After four weeks researchers evaluated the participants’ S. aureus levels in the gut and nose. They found no changes in the control group, but in the probiotic group they observed a 96.8% S. aureus reduction in the stool and a 65.4% reduction in the nose.
Commenting on the positive findings, Dr. Otto said, “Our results suggest a way to safely and effectively reduce the total number of colonizing S. aureus and also call for a categorical rethinking of what we learned in textbooks about S. aureus colonization of the human body.”
The researchers noted that larger studies are needed, especially trials that examine stable strains. “Probiotic Bacillus is especially promising because it is administered orally as spores that can survive passage through the stomach and then temporarily grow in the intestine,” the researchers wrote.
Study 2 – Combating CVD with L. plantarum
In the second study, researchers reported that eight weeks of supplementing with Lactobacillus plantarum “provided an antioxidant effect” that led to cardio-metabolic benefits in healthy adults. The significant benefits included improvements in levels of cholesterol and blood glucose.

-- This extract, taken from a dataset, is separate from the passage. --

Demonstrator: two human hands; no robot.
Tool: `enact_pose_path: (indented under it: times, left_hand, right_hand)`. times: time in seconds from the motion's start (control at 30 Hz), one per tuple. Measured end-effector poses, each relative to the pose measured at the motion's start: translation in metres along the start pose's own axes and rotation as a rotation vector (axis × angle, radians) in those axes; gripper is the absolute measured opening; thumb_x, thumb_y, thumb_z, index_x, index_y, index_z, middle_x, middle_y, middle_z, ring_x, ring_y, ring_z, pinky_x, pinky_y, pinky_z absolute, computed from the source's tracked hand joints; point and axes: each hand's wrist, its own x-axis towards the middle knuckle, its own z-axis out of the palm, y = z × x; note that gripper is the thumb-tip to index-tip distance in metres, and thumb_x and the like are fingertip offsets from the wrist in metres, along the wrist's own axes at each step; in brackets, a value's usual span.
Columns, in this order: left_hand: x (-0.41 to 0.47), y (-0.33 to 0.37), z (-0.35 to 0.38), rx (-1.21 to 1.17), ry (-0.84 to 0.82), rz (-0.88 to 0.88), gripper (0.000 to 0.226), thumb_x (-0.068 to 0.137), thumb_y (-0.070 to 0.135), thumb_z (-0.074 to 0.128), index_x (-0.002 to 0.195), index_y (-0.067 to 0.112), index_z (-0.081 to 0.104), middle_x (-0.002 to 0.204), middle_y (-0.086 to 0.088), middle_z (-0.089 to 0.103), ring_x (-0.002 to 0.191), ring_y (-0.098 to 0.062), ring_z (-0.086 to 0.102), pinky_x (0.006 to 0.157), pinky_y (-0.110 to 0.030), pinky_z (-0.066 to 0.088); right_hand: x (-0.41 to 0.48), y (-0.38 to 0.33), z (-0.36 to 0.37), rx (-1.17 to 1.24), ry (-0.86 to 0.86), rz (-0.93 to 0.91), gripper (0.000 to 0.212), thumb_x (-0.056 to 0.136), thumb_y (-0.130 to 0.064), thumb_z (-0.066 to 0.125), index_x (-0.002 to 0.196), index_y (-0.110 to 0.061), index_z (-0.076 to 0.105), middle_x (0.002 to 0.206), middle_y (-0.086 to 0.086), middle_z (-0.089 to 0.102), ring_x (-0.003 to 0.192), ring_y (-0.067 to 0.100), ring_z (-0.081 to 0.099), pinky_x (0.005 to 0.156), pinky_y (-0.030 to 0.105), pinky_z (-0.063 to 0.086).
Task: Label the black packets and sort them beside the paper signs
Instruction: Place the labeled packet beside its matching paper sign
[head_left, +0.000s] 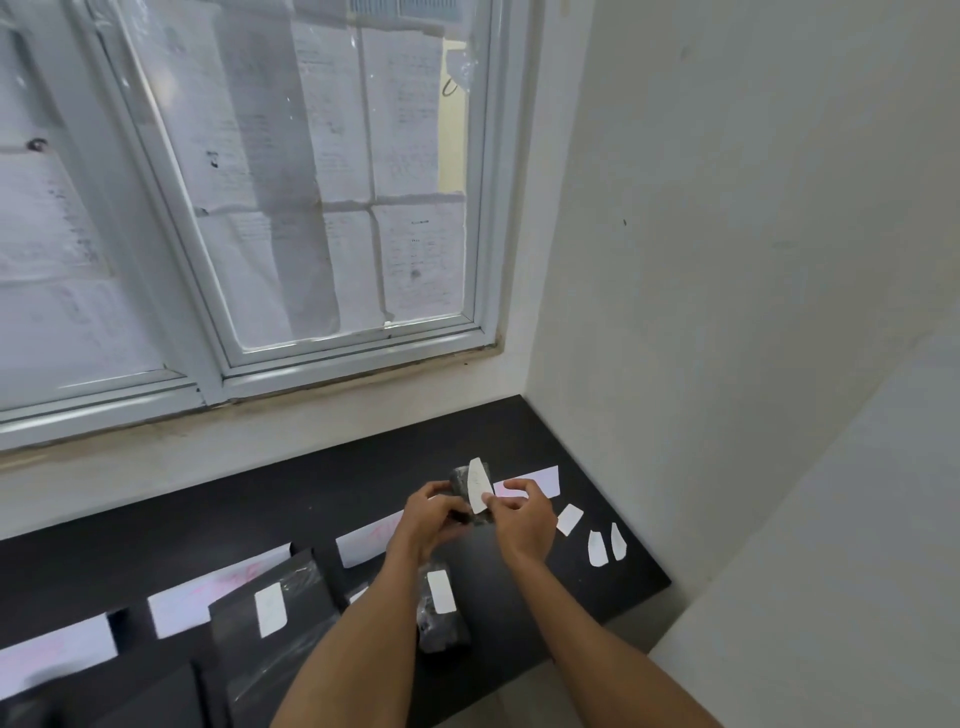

The research—data collected from a combination of two studies—was conducted at the University of Tartu in Estonia. The results were published online in November 2022, and in print in Beneficial Microbes in January 2023.
To conduct the two studies researchers recruited a total of 240 participants. Both studies included overweight and normal weight individuals, and both studies were for a period of eight weeks. The difference between the studies is that one provided 2 billion CFUs of probiotics daily while the other provided 5.9 billion CFUs.
Participants in both studies received their daily probiotic supplement via a yogurt fortified with L. plantarum.
The results showed that participants consuming the probiotic yogurt in both trials experienced significant reductions in total cholesterol, LDL-cholesterol, and non-HDL cholesterol. Notably, improvements were seen after just four weeks for people with normal BMI and borderline cholesterol levels.
“The gained beneficial effect can be translated as reduction of risk factors of CVD,” researchers wrote in the study findings.
Though the research involved a relatively-small study, the results add to the growing body of science supporting an important role for select probiotic strains in supporting cardiovascular health and reducing CVD risk.